→ EXERCISE DATA:
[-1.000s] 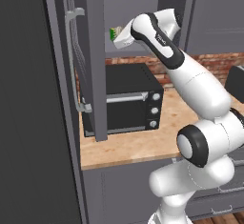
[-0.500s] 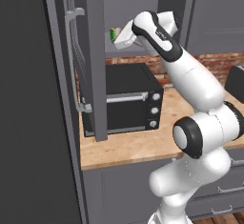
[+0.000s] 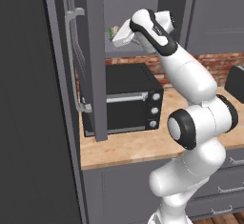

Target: Pick up the sponge and dish brush from the sink, and place them back in the cabinet, and close the cabinet door.

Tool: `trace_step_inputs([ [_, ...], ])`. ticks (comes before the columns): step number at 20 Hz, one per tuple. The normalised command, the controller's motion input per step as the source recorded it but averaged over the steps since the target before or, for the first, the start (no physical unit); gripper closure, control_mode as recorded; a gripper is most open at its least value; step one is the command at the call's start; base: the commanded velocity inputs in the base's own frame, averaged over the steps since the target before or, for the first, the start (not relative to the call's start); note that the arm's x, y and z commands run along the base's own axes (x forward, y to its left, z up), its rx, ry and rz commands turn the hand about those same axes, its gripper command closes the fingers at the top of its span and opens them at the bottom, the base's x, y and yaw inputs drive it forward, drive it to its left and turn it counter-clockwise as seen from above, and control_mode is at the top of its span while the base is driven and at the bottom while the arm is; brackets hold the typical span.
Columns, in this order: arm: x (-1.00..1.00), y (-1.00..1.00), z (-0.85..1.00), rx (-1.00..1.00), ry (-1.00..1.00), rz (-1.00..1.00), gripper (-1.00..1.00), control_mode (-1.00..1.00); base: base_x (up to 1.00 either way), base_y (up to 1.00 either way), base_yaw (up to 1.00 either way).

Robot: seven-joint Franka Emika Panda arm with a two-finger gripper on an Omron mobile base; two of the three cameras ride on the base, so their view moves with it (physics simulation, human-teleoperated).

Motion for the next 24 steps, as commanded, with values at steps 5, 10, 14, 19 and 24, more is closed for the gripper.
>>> trace_step_inputs([
  [5, 0.25, 0.03, -0.04, 0.0, 0.0, 0.01, 1.0, -1.0, 0.0, 0.0, 0.0],
  [10, 0.26, 0.03, -0.05, 0.0, 0.0, 0.0, 1.0, -1.0, 0.0, 0.0, 0.0],
  [14, 0.28, 0.05, -0.06, 0.0, 0.0, 0.0, 1.0, -1.0, 0.0, 0.0, 0.0],
  [19, 0.27, 0.08, -0.09, 0.0, 0.0, 0.0, 1.0, -1.0, 0.0, 0.0, 0.0],
  [24, 0.27, 0.07, -0.11, 0.01, 0.0, 0.0, 1.0, -1.0, 0.0, 0.0, 0.0],
])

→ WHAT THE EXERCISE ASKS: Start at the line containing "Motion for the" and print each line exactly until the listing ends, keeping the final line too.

→ EXERCISE SOLUTION:
Motion for the next 24 steps, as commanded, with values at steps 5, 10, 14, 19 and 24, more is closed for the gripper.
>>> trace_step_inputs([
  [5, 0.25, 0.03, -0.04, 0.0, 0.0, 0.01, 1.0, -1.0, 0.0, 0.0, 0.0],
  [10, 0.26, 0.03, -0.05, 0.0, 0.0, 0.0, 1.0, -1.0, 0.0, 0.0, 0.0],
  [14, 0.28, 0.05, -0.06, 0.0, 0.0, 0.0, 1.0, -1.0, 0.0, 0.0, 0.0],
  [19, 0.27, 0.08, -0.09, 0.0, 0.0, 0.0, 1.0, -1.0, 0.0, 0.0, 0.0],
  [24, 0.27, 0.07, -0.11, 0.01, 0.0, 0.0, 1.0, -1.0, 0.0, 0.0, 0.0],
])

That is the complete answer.